_TASK INSTRUCTIONS_
The whole listing, except its pictures, is to be repeated exactly.

_DATA SECTION_
_ _ _ _

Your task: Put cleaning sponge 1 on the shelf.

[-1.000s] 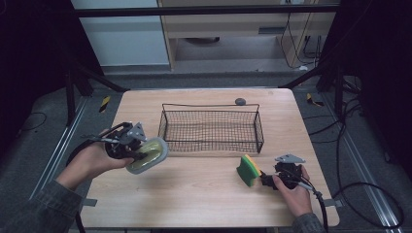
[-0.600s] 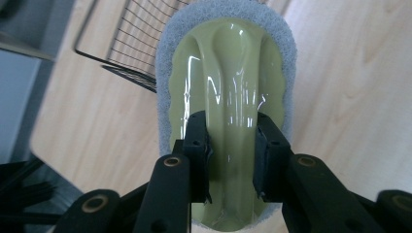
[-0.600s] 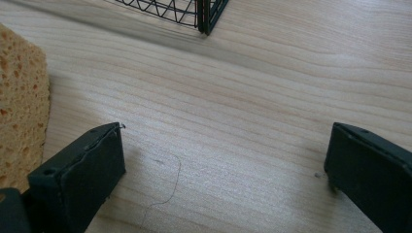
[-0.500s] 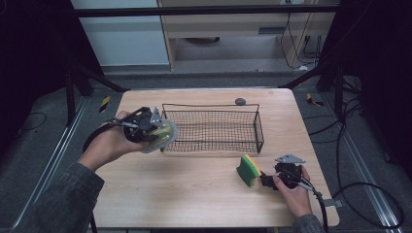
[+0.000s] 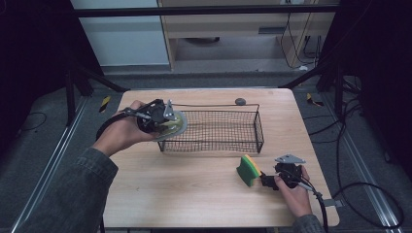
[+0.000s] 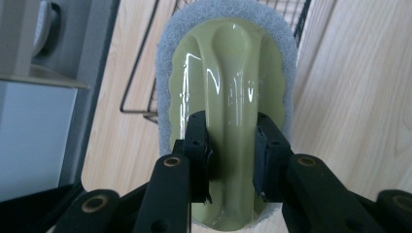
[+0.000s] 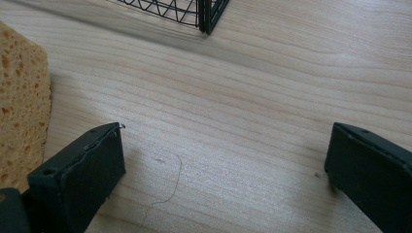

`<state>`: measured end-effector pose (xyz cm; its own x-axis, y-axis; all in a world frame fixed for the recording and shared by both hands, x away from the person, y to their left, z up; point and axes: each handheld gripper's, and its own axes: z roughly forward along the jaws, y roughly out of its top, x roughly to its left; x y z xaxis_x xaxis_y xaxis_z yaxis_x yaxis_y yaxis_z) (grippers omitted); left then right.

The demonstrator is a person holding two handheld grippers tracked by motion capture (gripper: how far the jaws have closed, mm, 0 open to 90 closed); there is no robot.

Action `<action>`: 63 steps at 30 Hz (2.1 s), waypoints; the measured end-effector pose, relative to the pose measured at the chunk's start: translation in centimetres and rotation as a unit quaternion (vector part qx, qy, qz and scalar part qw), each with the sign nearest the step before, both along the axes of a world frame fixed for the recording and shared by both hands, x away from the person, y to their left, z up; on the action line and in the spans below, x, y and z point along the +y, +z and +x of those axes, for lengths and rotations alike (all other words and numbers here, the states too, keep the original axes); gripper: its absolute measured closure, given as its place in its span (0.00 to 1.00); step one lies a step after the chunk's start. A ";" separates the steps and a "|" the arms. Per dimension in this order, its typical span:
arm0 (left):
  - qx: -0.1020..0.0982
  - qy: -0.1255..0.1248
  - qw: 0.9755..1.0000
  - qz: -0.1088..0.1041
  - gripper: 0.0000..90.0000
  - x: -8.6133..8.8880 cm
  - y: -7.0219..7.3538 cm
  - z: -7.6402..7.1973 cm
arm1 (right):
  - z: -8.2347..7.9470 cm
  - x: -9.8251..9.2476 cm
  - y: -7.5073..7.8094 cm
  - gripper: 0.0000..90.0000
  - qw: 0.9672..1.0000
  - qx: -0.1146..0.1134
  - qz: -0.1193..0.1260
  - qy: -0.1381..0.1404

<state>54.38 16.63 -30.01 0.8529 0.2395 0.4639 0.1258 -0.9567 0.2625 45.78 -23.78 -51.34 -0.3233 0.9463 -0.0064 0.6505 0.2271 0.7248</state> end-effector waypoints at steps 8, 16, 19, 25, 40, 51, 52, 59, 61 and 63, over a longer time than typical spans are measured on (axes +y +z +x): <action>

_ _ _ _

_ANSWER BOX_
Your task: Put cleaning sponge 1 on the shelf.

[-1.000s] 
[-0.600s] 
[-0.600s] 
[-0.500s] 
[+0.000s] 
[+0.000s] 
[+0.000s] 

`<state>`: measured end-effector pose (xyz cm; its own x-axis, y-axis; all in a world frame fixed for the recording and shared by both hands, x away from the person, y to their left, z up; point and axes: each handheld gripper's, and its own axes: z roughly forward along the jaws, y roughly out of its top, x roughly to its left; x y z xaxis_x xaxis_y xaxis_z yaxis_x yaxis_y yaxis_z) (grippers omitted); left then right.

The demonstrator is a person holding two handheld grippers tracked by motion capture (gripper: how far the jaws have closed, mm, 0 open to 90 closed); there is no robot.

Action `<action>`: 63 steps at 30 Hz (2.1 s), waypoints; the measured end-effector pose, relative to the pose measured at the chunk's start: translation in centimetres and rotation as a unit quaternion (vector part qx, qy, qz and scalar part qw), each with the sign nearest the step before, both along the axes of a world frame fixed for the recording and shared by both hands, x away from the person, y to their left, z up; on the action line and in the spans below, x, y and z point along the +y, +z and +x of those axes, for lengths and rotations alike (all other words and numbers here, the states too, keep the original axes); gripper: its absolute measured closure, given as its place in its span (0.00 to 1.00); step one lies a step after the chunk's start. A ";" separates the steps and a "|" the arms. Per dimension in this order, its typical span:
arm0 (left):
  - qx: -0.1020..0.0982
  - qy: -0.1255..0.1248
  - qw: 0.9755..1.0000
  - qz: -0.1088..0.1041
  - gripper: 0.0000..90.0000
  - x: -8.6133..8.8880 cm
  - y: -7.0219..7.3538 cm
  - z: -7.6402..7.1973 cm
arm1 (right):
  - z: -8.2347..7.9470 cm
  - x: -9.8251..9.2476 cm
  - y: -7.5073..7.8094 cm
  - gripper: 0.0000..90.0000
  - qw: 0.9672..1.0000
  - qx: -0.1146..0.1134
  - qz: -0.1193..0.1260
  - qy: -0.1381..0.1404

<state>54.38 16.63 -30.01 0.8529 0.2395 0.4639 0.1258 -0.9567 0.2625 45.78 -23.78 -51.34 -0.3233 0.9463 -0.0064 0.6505 0.2271 0.7248</state> end-effector waypoints at steps 8, 16, 19, 25, 40, 51, 52, 59, 61 and 63, over a longer time than typical spans are measured on (axes +y +z +x): <action>

There is nothing more to the output.